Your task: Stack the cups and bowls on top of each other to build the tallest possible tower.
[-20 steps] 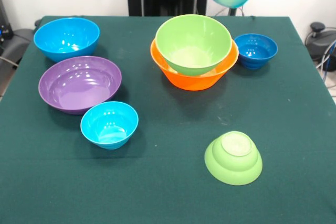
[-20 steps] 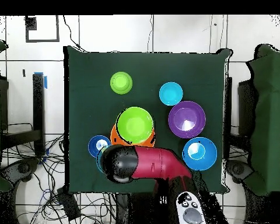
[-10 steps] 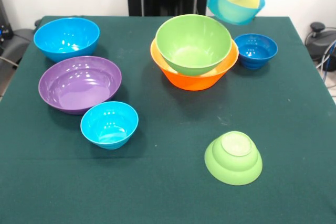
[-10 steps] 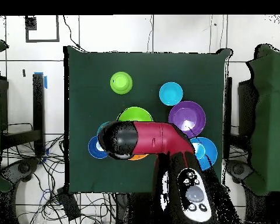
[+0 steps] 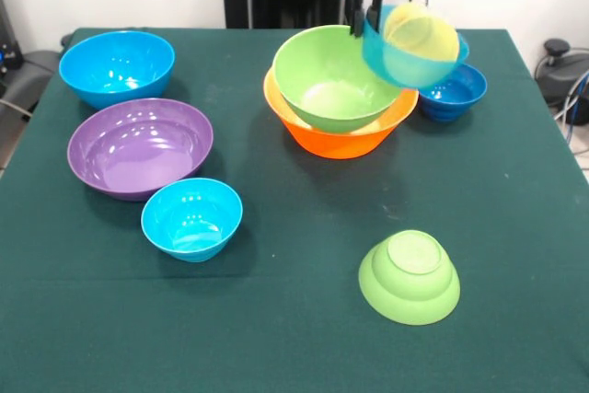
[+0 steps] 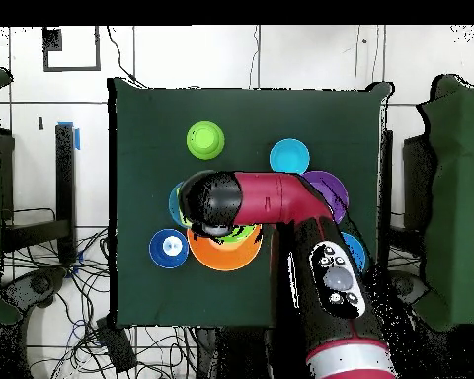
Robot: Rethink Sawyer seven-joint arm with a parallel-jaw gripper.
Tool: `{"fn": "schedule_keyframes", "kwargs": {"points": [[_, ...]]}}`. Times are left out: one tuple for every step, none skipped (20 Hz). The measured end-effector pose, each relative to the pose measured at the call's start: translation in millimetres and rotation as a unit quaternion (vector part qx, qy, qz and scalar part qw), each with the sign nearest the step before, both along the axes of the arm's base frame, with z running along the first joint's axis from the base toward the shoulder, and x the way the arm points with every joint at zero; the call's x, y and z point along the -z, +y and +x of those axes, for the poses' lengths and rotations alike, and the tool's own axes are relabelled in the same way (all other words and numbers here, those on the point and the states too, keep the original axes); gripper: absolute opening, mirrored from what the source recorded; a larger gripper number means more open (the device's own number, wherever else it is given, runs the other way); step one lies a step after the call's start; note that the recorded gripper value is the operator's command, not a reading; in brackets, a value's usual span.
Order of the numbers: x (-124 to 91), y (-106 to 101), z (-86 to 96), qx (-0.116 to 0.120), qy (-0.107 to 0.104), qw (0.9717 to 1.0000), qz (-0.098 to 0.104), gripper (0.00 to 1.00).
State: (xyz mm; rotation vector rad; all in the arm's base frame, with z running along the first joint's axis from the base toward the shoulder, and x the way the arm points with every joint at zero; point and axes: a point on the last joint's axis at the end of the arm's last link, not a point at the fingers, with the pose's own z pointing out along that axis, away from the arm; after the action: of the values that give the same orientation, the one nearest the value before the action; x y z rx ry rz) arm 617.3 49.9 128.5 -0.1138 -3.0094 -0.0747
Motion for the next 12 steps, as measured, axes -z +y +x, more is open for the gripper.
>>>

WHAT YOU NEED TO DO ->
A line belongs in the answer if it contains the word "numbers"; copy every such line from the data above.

RESULT OF THE TASK ->
Tool: `{"fn": "schedule_keyframes", "kwargs": {"points": [[_, ...]]}}`. Times are left out: one tuple for every step, none skipped (20 Hz). The measured end-effector pose, each relative to the pose measured at the call's start: translation in millimetres and rotation as a unit quaternion (vector part qx, qy, qz and scalar part qw), each with the sign nearest the step before, both along the axes of the arm's base frame, with z running along the first joint's axis from the base toward the shoulder, and x the way the arm points with every joint at zero; the call's x, y and z point along the -z, +y and +x of those axes, for the poses' lengths and rotations alike, and the tool's own axes are relabelled in the same way (all other words and numbers here, those on the point and the states too, keep the original axes); gripper: absolute opening, mirrored from what the source recorded; a larger gripper number means more open (the device's own number, wherever else it is given, runs the other way); step one lies a step after the call's start; note that the recorded gripper value is the operator's command, not a reading; in brackets, a value's usual span.
Order of the numbers: x (-124 to 91), y (-106 to 101), z (-86 to 96), qx (-0.116 to 0.120), qy (-0.107 to 0.104), qw (0.9717 to 1.0000), qz (-0.098 to 0.104), gripper (0.00 to 1.00).

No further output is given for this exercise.